Atlantans spend way too much time in traffic. Forbes released a list of the Most Traffic-Jammed Cities; I was surprised Atlanta didn’t make the list. Los Angeles ranks the worst, with drivers wasting 64 hours annually in traffic. A conservative estimate of my 13 mile commute estimates that I waste at least 120 hours annually in traffic if I work a typical 9 a.m. – 5 p.m. schedule four days a week and work from home that fifth day.
There’s more to life than traffic. Here are my survival tips.
- Plan your schedule around your commute. Play with your commute times to find what works best for you. I’ve found that in order to have a flowing commute, I need to leave my house before 7 a.m. or after 9:30 a.m. Otherwise, I can plan on a minimum 45 minute commute. I’m trying to become more of an early bird in order to maximize the time in my day. In the afternoon, it’s best to leave no later than 4:40 p.m., though that rarely happens.
- Find new routes. Humans are creatures of habit and most of us will take the same route to/from work each day. Get out of your comfort zone and find new routes for your commute. Chances are they may be faster or less frustrating! You can use an app like Waze, navigate new roads via Google Maps or take a walk/run/bike ride to learn new streets.
- Stay alert and aware. When you’re checking email or texting while driving, you cannot fully focus on what’s happening around you. Don’t be that swervy driver; drive with intent. Staying alert and aware will ensure you never miss a turn light, while gleaning you extra opportunities to pass someone, take a detour or notice dangers ahead. I hate getting stuck behind someone who is completely oblivious to what’s happening behind them. Especially when that person is the slow one in the fast lane, or driving next to another car on a two-lane road. Get out of the way!

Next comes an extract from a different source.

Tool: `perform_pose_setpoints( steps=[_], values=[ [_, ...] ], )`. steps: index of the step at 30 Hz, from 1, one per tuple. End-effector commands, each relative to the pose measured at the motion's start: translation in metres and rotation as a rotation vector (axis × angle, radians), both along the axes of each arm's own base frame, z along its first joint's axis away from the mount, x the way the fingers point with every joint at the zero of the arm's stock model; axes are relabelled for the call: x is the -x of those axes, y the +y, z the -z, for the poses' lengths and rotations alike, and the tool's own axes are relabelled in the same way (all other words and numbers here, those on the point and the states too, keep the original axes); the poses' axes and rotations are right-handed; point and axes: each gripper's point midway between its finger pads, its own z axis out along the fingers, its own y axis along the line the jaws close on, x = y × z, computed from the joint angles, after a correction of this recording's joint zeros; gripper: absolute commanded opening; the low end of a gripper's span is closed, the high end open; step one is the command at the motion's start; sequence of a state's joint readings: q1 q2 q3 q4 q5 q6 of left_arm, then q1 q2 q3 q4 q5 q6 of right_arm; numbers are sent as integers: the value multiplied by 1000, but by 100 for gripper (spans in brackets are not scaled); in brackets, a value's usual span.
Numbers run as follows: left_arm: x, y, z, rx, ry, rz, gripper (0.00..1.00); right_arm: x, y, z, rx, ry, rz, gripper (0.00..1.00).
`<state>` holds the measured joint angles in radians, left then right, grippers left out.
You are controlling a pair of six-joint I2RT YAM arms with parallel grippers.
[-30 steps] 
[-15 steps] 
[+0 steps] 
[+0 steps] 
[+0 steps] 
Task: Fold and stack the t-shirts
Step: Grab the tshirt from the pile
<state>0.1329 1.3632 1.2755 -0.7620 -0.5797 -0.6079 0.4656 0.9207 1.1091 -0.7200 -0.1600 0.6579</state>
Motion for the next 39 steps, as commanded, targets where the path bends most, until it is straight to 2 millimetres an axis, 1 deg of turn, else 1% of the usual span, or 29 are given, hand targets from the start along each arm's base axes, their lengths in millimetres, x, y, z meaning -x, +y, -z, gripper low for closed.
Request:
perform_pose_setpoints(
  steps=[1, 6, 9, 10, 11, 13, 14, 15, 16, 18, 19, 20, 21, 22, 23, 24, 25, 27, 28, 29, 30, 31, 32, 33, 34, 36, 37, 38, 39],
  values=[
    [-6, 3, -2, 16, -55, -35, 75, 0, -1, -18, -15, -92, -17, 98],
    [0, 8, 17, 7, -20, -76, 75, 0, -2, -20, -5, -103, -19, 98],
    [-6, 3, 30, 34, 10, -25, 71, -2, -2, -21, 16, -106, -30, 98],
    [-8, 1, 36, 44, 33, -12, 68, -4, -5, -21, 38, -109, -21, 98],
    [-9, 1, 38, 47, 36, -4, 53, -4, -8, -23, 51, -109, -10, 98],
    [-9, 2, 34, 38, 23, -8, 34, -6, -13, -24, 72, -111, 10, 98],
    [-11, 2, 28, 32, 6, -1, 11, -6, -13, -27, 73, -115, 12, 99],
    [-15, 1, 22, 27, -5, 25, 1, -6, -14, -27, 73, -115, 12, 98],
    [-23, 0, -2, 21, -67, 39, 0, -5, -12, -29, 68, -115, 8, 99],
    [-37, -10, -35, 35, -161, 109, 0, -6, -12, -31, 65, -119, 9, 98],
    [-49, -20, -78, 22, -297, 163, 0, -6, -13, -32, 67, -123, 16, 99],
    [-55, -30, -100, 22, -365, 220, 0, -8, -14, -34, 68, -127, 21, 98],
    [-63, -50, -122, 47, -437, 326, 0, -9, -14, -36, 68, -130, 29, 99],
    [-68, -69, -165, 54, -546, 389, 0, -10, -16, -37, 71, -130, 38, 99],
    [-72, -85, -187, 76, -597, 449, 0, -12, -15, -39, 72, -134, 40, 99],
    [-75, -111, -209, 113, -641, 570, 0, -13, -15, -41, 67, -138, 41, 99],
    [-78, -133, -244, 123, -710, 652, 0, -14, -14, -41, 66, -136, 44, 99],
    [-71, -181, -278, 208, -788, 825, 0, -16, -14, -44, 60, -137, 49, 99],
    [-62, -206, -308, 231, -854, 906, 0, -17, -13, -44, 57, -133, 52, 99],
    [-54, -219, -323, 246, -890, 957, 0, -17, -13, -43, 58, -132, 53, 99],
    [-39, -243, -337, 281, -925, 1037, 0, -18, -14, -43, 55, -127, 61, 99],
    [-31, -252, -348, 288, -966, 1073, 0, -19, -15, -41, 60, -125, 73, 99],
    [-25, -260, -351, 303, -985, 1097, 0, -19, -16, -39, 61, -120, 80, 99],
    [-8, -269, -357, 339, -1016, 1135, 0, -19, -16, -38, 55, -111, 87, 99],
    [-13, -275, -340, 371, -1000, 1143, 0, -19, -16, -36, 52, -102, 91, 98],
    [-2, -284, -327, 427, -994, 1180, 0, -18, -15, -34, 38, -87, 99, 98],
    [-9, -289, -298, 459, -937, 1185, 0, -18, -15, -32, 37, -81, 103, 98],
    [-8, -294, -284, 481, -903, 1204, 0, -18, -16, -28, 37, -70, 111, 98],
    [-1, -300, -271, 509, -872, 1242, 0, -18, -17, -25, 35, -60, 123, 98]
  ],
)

- Arm yourself with audiobooks, podcasts and calming music. High energy or aggressive music only bottles up my energy in traffic and makes me road ragey. An audiobook helps me channel my nervous traffic energy better and at least make me feel as if I’m using my time productively. I use Audible and Spotify religiously.
- Take an alternative commute. Telecommute, carpool, take public transportation, ride your bike! The Clean Air Campaign offers a variety of incentives and resources to help you. Many employers may also offer incentives or subsidies for things like MARTA passes or vanpool rentals.
What helps you survive a hellish commute?
Do you have any audiobooks or podcasts to recommend?